Am I too young to be wanting such serious relationships? I’m not even interested in getting engaged right now, I just want a serious boyfriend/manfriend, damn it. Is there something wrong with me for expecting the total embodiment of my dreams to magically cross paths with me on my university campus? I guess it’s okay to dream… but there’s only so much dreaming can fulfil. In all honesty, I miss being in a relationship and the fact that I’m enveloped by so many happy and healthy ones makes me jealous. There, I said it.

I’m the kind of person who devotes themselves to anything that I’m passionate about: be it a relationship, be it a project, be it Beyoncé. I guess I just love being in love or better yet, I love the idea of love.
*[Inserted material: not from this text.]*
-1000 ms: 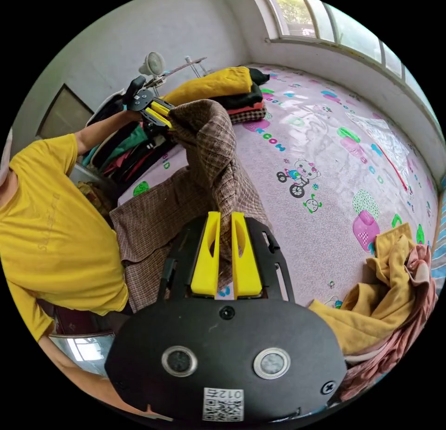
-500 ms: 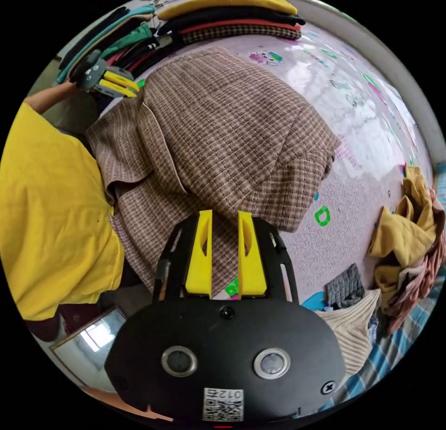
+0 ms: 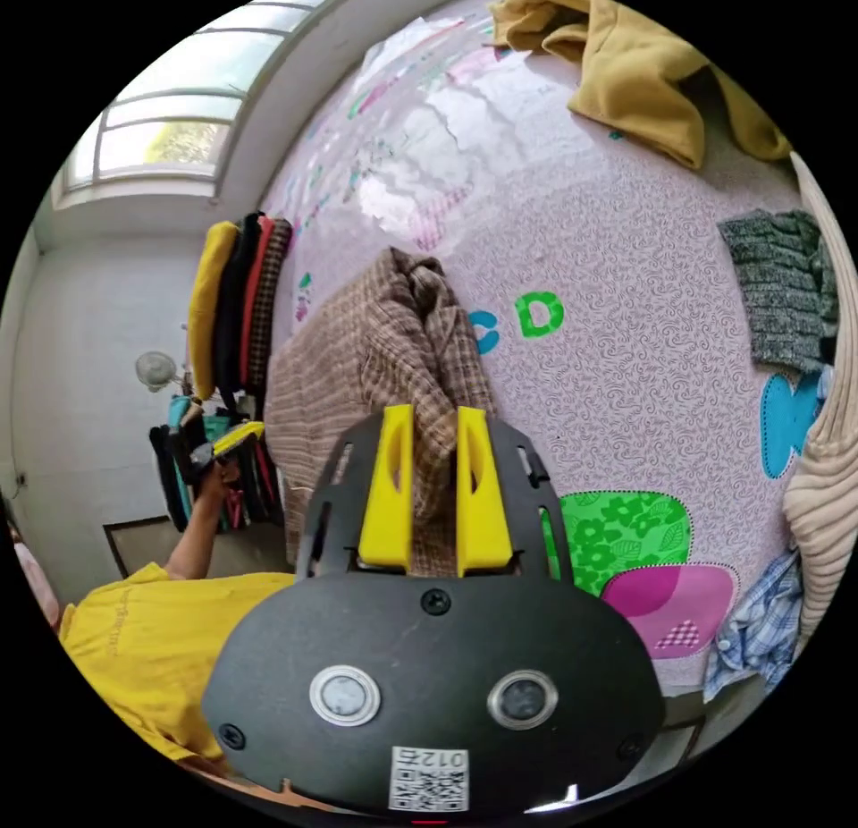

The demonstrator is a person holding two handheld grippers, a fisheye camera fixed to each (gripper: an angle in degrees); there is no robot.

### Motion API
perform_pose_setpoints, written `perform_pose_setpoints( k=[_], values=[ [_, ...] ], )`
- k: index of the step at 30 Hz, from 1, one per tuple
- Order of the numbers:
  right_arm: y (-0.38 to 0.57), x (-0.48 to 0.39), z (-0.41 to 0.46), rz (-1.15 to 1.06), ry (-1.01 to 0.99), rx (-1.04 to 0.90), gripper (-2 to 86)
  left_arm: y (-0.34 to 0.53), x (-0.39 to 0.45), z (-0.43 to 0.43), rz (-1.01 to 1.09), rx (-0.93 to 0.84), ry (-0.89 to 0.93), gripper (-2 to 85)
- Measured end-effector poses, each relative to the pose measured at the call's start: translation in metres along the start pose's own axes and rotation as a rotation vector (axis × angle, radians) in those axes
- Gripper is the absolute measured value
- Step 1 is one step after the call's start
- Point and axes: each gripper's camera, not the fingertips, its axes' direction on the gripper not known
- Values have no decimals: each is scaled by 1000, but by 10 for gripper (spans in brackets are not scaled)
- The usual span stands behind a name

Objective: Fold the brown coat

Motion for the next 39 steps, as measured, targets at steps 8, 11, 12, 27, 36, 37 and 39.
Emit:
perform_pose_setpoints(
  k=[8,11,12,27,36,37,39],
  values=[
    [-11,15,14,-20,59,-73,41,29,-7,38,-76,-52,-5,1],
    [0,-4,-26,-41,149,66,27,38,-44,1,-240,91,30,2],
    [3,-14,-34,-65,190,109,24,37,-49,-6,-260,132,44,3],
    [-50,-88,92,-275,205,93,2,-62,-50,85,-158,81,1,-1],
    [42,-141,53,-458,222,115,6,2,-21,20,-46,199,11,2],
    [69,-150,51,-517,160,82,7,19,-3,14,12,202,46,2],
    [107,-157,55,-580,116,31,7,44,28,19,114,176,72,1]
  ],
)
I’ve always been that person to crush really hard on people ever since I knew what a crush was. I’m a sucker for romance, I’m a sucker for love but as always, the harder you love, the more agonising the heartbreak.
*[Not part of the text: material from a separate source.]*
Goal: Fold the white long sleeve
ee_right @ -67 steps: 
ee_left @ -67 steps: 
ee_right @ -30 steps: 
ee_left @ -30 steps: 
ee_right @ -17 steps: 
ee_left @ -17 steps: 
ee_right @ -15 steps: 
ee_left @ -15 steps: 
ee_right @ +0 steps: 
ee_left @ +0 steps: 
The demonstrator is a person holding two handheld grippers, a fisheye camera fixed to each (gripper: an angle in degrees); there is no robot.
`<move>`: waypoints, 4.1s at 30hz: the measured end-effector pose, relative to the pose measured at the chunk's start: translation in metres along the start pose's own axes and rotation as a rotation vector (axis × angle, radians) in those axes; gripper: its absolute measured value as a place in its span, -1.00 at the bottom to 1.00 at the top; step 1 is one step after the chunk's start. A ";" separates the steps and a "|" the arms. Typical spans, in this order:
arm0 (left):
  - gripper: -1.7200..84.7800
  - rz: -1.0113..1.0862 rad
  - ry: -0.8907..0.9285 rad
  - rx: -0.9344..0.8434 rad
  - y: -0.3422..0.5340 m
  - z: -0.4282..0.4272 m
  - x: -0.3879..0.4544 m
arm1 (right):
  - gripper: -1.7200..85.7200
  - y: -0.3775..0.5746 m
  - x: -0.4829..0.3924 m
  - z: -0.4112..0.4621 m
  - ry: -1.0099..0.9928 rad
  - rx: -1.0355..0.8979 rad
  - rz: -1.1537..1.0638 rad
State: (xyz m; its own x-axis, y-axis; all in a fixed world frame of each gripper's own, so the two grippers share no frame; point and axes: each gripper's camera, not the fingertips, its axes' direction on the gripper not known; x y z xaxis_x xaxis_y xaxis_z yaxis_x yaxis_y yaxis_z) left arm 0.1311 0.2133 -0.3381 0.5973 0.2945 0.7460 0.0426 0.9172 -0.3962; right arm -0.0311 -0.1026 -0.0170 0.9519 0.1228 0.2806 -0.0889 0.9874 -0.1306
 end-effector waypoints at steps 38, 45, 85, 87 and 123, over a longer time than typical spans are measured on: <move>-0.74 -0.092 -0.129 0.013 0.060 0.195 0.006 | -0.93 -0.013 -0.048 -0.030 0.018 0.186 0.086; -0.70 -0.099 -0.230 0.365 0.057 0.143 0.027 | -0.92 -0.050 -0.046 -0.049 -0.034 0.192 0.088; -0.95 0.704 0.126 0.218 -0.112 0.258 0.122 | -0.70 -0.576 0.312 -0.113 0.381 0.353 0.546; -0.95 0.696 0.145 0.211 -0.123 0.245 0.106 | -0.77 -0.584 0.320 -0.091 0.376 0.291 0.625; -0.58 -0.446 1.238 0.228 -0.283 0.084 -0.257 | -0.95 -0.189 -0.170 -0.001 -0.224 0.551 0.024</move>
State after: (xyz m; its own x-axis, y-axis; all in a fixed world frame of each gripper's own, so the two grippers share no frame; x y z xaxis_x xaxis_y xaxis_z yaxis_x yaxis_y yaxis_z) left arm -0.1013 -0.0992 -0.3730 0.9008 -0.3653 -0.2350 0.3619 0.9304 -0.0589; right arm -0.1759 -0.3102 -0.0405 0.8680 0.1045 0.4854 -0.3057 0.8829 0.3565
I also think a lot of factors are at hand, hindering the average 18-year-old boy’s ability to want to “settle down”. I’m just going to mention 3. We don’t have all day:

  1. The media: I mean, “bad b*tches” seem to be in ample supply nowadays and some boys are dumb enough to actually want those kind of girls. But see, they’d rather chase a couple of girls like that for now than have one girl who’s probably not that outlandish but guaranteed to make them happy in the long-run. It’s so unfortunate.
  2. Immaturity: this doesn’t apply to just boys, oh no. There are girls out there who just serve as the exceptions to the rule and somehow, every bloody time, they seem to get their clutches on the good guys before us. They end up tainting the guys so much, they are either so bitter, they will do absolutely anything to hurt other good girls or so disinterested in girls, they won’t give anyone a second glance. Sigh.
  3. My idea of a serious relationship differs drastically from theirs. Enough said.
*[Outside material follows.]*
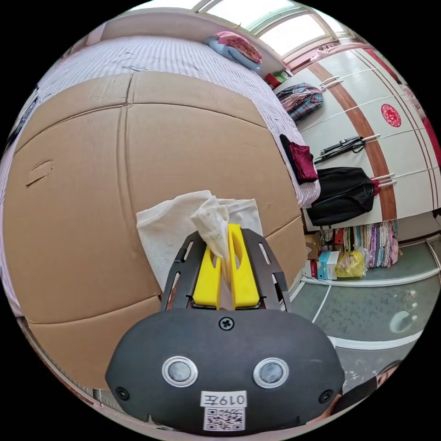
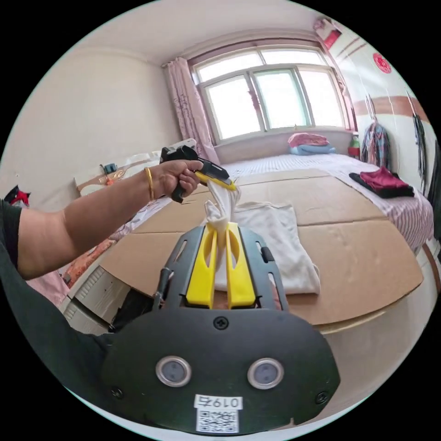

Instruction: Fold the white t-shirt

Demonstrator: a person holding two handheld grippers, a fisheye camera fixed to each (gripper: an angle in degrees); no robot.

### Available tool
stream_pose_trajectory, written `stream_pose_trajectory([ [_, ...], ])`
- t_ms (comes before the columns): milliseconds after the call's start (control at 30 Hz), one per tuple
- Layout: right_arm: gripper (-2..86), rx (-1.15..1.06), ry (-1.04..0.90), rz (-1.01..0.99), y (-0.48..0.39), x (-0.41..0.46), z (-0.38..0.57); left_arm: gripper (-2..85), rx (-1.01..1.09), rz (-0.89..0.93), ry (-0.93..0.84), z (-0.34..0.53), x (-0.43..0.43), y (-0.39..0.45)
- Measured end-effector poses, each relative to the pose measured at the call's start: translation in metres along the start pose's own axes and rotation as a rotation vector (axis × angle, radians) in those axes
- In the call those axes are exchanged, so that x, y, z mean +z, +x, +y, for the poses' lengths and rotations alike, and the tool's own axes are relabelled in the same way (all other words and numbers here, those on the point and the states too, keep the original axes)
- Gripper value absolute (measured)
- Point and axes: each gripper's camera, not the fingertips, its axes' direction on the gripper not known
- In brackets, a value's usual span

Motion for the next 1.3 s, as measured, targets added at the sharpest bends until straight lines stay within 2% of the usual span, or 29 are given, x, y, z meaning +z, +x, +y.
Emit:
stream_pose_trajectory([
  [133, 1.6, 0.196, -0.040, -0.058, 0.079, 0.011, 0.017, 4.8, 0.000, -0.037, -0.069, -0.030, 0.054, 0.036],
  [300, 1.4, 0.232, -0.040, -0.040, 0.128, 0.023, 0.031, 4.8, 0.006, -0.077, -0.102, -0.054, 0.102, 0.068],
  [467, 0.7, 0.350, -0.001, -0.116, 0.189, 0.037, 0.042, 4.8, -0.019, -0.100, -0.103, -0.071, 0.123, 0.082],
  [900, 1.6, 0.426, 0.013, -0.063, 0.275, 0.070, 0.056, 4.6, 0.026, -0.190, -0.116, -0.096, 0.163, 0.140],
  [1033, 3.0, 0.457, 0.003, -0.049, 0.303, 0.082, 0.060, 4.6, 0.016, -0.180, -0.133, -0.102, 0.175, 0.142],
  [1300, 0.5, 0.468, 0.009, -0.059, 0.345, 0.098, 0.071, 4.9, 0.023, -0.158, -0.149, -0.097, 0.182, 0.152],
])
I feel like this post is full of contradictions and ramblings that make close to no sense whatsoever. I could blame this on the fact that I’m heavily intoxicated by Benylin cough medicine and concentrated doses of Obas oil but actually, I’ve just been in a “someone, love me” mood all week and this post was the only way to get it out of my system. Forgive me, readers.

Mini Rant of the Week – I don’t want to be one of those people who think every single action towards them involves some form of racial discrimination but I feel like I should document this as I might be on to something… Just in case.

So, one of my lecturers was introducing himself to the class and this line of talk began:

“University is about having your big boy trousers on.” *Looks at me* “Do you have your trousers on?”
“Um, yes.”
*Class laughs*
“Stand up and show me then.”
“Um, no.”
“Do you have a skirt on?”
“…”
“*KISSES TEETH*”

FYI, I was actually wearing trousers that day. Now, kissing one’s teeth showcases annoyance, impatience or even a display of attitude amongst Africans and Afro-Caribbeans mainly. He was very white. So, what I didn’t get is why he decided to do that to me in particular. He didn’t do it to anyone else. He did however, call an Asian boy “bruv” but I guess that was because the boy in mention kept saying “innit”. He’s also the boy who irritates my soul in all my classes (I’ll most likely rant about him next week). The more I think about it, the more it irritates me and I keep finding underlying meanings to what he could have meant. Either way, I didn’t find it funny at all or even necessary and I’m not looking forward to his lectures.

Song of the Week – Jhené Aiko – Spotless Mind (https://soundcloud.com/albsoon/jhene-aiko-spotless-mind)

Quote of the Week – Since I’m in a sentimental mood, why not quote from my favourite book in the whole wide world: “Each moment that I wait feels like a year, an eternity. Each moment is as slow and transparent as glass. Through each moment I can see infinite moments lined up, waiting.” – Audrey Niffenegger (excerpt from The Time Traveler’s Wife)

Georgina x

P.S. Random fact about me: I’d rather lose my page in a book than doggy-ear the page or use a bookmark. Odd, no?